Top 5 HR Strategies for Small Businesses
There are HR strategies that are essentials for every organization; however, small businesses must focus their limited resources, money and time on the most salient that will make the biggest and longest lasting impact.
Here Are The Top Five To Consider:
1. Ensure HR Compliance
While this may sound like a common sense practice, many small business owners overlook the necessity to accurately understand the laws that apply to their business operations, undervalue the nuances of HR compliance or just don’t have the time and/or expertise to get it done right the first time. Items such as an accurate and full employee handbook that covers company policy and procedures, federal and state laws and gives ample examples of the culture you are creating is an essential. This essential is often overlooked in favor of an easy print-off handbook from the internet that oftentimes misses the most current laws and certainly does not help to shape the culture and core values you wish for your employees to exemplify. An employee handbook is just one example of many that aid in ensuring compliant behaviors that protect your company from adverse action; keep employees aware, productive and happy; and potentially affect your bottom line. There are a plethora of other compliance and HR policy development areas to be aware of, including the need for periodic HR audits.

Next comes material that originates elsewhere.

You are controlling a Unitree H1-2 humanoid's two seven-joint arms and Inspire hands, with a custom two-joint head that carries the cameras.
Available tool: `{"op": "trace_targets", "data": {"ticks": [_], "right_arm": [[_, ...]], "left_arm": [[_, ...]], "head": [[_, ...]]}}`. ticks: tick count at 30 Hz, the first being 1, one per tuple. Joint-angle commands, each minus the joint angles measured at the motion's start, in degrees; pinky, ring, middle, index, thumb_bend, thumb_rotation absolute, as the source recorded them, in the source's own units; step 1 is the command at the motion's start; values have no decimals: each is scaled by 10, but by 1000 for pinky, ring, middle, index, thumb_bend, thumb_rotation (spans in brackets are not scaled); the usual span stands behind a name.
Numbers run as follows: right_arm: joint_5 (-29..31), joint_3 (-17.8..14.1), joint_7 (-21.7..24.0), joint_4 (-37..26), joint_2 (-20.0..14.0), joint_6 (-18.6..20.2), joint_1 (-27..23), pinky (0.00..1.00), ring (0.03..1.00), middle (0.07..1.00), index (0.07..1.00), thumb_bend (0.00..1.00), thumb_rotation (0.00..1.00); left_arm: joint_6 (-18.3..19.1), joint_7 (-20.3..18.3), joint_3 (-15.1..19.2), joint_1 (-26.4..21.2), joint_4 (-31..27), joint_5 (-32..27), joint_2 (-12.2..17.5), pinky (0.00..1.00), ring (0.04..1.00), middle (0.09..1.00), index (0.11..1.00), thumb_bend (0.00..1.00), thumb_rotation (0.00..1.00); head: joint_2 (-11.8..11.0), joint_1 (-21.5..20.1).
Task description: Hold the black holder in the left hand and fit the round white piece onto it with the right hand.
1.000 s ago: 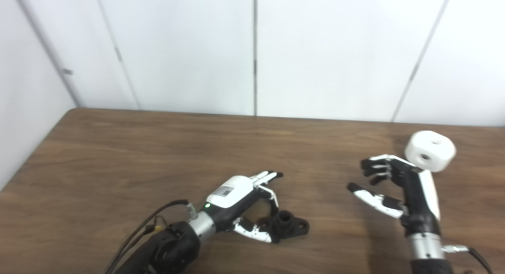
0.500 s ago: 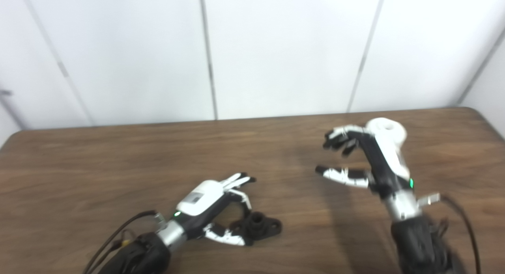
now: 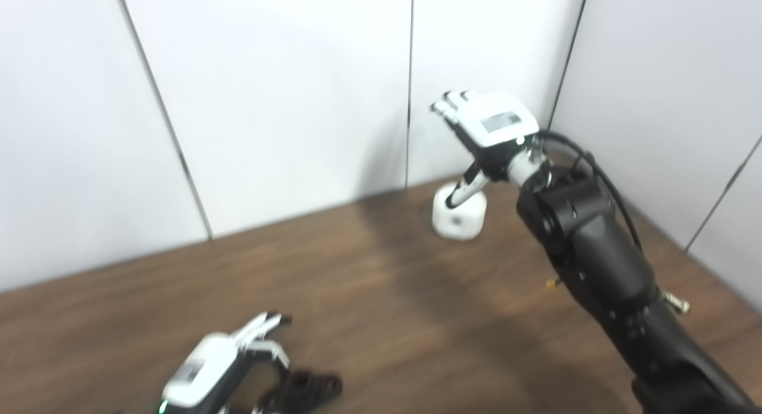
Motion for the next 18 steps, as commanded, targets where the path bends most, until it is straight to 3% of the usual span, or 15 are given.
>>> {"op": "trace_targets", "data": {"ticks": [1,8,13,18], "right_arm": [[-17,2,17,14,-10,7,-21,874,992,1000,948,995,367],[-46,22,63,91,-27,10,-61,878,1000,1000,931,1000,366],[-30,28,63,143,-28,11,-78,888,1000,1000,936,1000,380],[5,29,104,180,-19,33,-98,958,1000,1000,952,1000,392]], "left_arm": [[20,-37,-11,19,45,22,19,838,966,935,487,522,53],[-4,-16,-10,19,65,30,22,818,960,928,486,522,56],[-2,-18,-8,22,60,25,24,834,963,926,486,522,55],[1,-24,-8,24,51,24,26,830,965,933,486,522,56]], "head": [[-4,-3],[-7,-6],[-5,-6],[0,1]]}}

2. Create Accurate Job Descriptions
Employee job descriptions are an opportunity to communicate the company direction and assist in ensuring that employees know where they fit into the big picture. Thoughtful, accurate and well-written job descriptions aim at providing employees with a line of sight between their individual role and the company’s goals. Alignment of your people with your vision, goals, mission and objectives spells success for any organization. Job planning must be done before job roles to hire for are established and before job descriptions are written. As the leader, you must assure the inter-functionality of each of the different roles needed to run your business effectively and efficiently. Job descriptions also set clear expectations for what you expect from your employees; help to cover legal bases, ensuring compliance by moving away from biased interviewing and hiring decisions; and set parameters for personal responsibility to the team as a whole.
3. Conduct Salary Benchmarking / Analyze Pay Practices
Arriving at the right remuneration package can mean the difference between attracting and retaining or not hiring or keeping key leaders and employees. Salary benchmarking gives you invaluable information so you can make well informed compensation decisions. One of the challenges of setting the remuneration package for small businesses is making sure that the compensation you are offering is in line with the rest of the market. However, finding out what others in your industry are paying their directors, managers and professionals can be a challenge in itself. Also, small businesses may not have the means to offer competitive salaries. In this case, there are pay practices that may work in your favor and allow you to still attract the best and brightest. One such option among many is variable pay.
4. Hire Right
Hiring the right people sounds like a cliché, but it is in the top five for all organizations regardless of size. What is simple is not always easy. Hiring right requires some strategy in advance of making your first or 100th job offer. It requires that you prioritize what you or your team actually need, considering complementary skills to that of your current workforce. It requires that you examine hard and soft skills requirements, your organizational core values which are a part of the culture you are creating or wish to create. All too often the importance of hiring for culture-fit is dismissed or diminished in lieu of hiring for hard skills/expertise only. This is a mistake of epic proportion and can be especially damaging for small business where the size and intimacy of the workforce is very different than in a larger work settings or work group. A balance between hard and soft skills and company culture-fit is needed to hire for success, longevity and a happy workforce.
5. Implement Performance Management Processes
The primary focus of performance management processes are to ensure the linkage between strategic business objectives and day-to-day activities. Effective goal setting in combination with tracked progress that identifies and removes obstacles contributes to the bottom line. Performance goals and objectives must be set for the organization and for the employees as teams and/or individually. Regular tracking of progress provides the opportunity to recognize and reward employees for performance and exceptional effort, contributing to job satisfaction and productivity. Employees want to feel valued as measured by their contribution. In order to ensure this happens, employees need a clear understanding of individual goals and how they fit into the larger organization. This is first established in the job descriptions and hiring practices of an organization and then expands to encompass employee training and development, employee coaching, appraisal and feedback systems.